Türk halkı gibi, Kürt halkı da, “30 yıl süren çatışmalar”dan bıktı, usandı ve yoruldu... Her iki taraftan “40-50 bin insanın ölümü”ne rağmen, halk istiyor ki; “çatışma”lar dursun, “silah”lar sussun ve artık “barış” gelsin!..
Her iki taraf da, başlatılan “Çözüm Süreci”ni “tarihi bir fırsat” olarak gördü... Öyle ya; artık “tabutlar” gelmiyor, “analar ağlamıyor.”

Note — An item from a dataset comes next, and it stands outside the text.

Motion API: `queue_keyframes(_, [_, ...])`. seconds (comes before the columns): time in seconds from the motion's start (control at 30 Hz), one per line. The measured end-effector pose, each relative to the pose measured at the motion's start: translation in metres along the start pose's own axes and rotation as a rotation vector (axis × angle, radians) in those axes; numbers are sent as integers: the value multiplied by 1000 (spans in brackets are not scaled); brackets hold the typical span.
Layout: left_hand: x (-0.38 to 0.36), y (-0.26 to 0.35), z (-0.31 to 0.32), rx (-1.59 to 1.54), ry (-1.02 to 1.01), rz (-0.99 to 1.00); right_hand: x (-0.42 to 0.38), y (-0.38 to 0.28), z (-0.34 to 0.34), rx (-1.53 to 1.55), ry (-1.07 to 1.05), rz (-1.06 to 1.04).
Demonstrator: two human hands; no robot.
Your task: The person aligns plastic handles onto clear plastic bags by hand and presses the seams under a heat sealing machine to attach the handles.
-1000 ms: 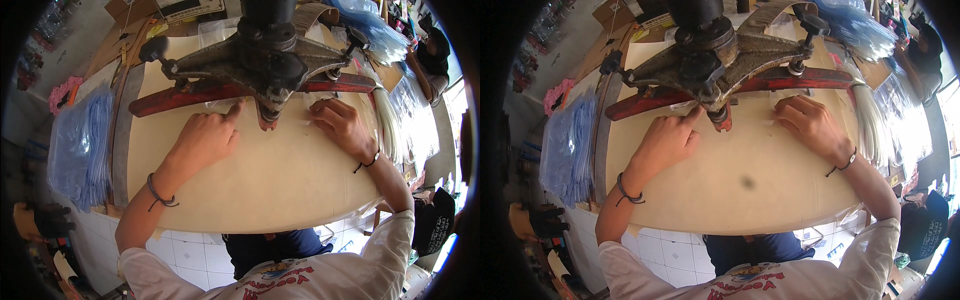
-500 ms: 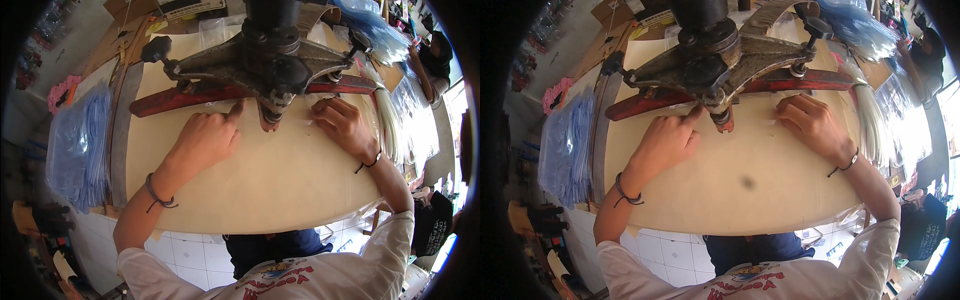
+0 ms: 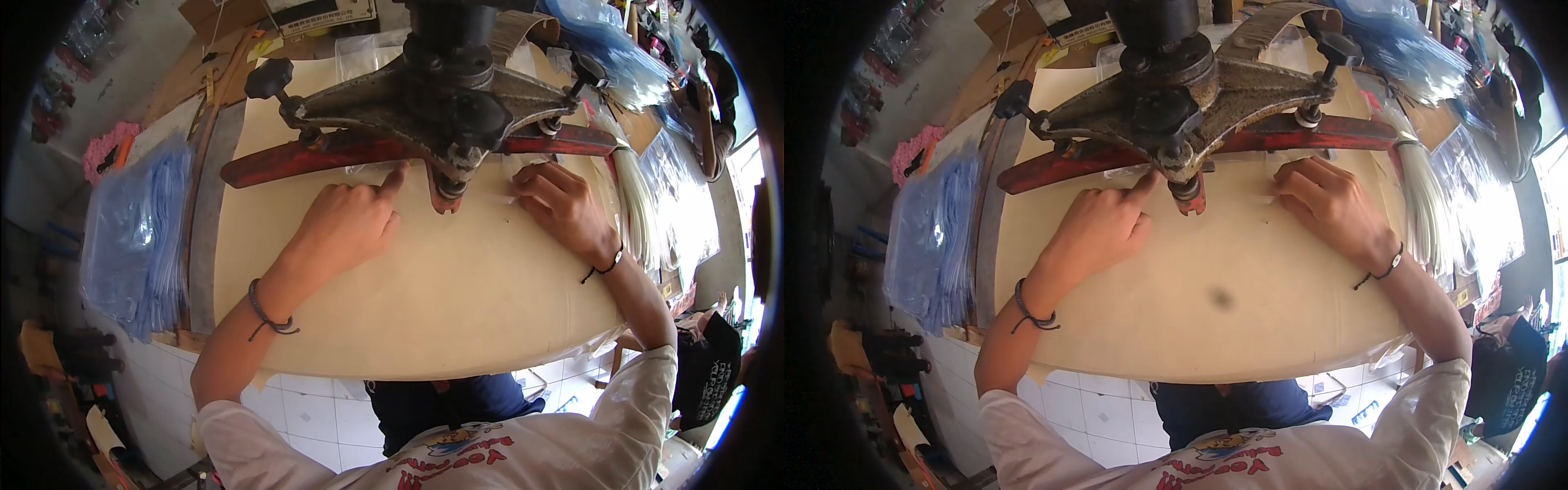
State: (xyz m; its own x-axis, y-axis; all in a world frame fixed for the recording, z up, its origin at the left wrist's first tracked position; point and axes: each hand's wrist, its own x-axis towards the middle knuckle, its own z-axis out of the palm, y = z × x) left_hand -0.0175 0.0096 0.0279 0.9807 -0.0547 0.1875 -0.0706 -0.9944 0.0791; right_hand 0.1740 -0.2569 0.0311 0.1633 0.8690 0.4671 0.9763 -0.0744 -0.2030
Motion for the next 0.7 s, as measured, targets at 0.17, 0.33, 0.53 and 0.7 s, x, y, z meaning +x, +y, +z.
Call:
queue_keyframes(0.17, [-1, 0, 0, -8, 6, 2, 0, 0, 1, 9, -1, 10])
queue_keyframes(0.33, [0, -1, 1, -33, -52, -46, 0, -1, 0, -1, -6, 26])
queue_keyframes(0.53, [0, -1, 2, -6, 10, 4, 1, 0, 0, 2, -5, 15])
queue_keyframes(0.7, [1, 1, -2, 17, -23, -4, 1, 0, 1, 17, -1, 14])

İşte böyle bir “barış iklimi”nde, PKK’nın “çocukları kaçırmaya” başlaması, en başta “Kürt analar”ın isyan etmesine yol açtı ve “Çocuklarımızı geri ver PKK” diye haykırmaya başladılar... Açık ve net söyleyeyim; anaların bu “haykırış”ları, “bomba”lardan daha tesirlidir ve PKK, “en zayıf yerinden” yakalanmıştır... “300 kız çocuğunu kaçırdığı” için, bir yandan Nijerya’daki Boko Haram örgütünü kınayan, bir yandan da “PKK’nın çocuk kaçırması”na destek veren BDP ve HDP de “çelişki”ye düşmüştür...
PKK’nın, son dönemde “işyerleri”ne saldırması, yollara “mayın” döşemesi, “taciz”lerde bulunması da; “Çözüm Süreci’ni baltalamaya” yönelik girişimlerdir!.. Herkes aklını başına almalıdır.
NOT: 4 günlük bir seyahate çıkıyorum... Allah nasip ederse, 4 gün sonra görüşürüz.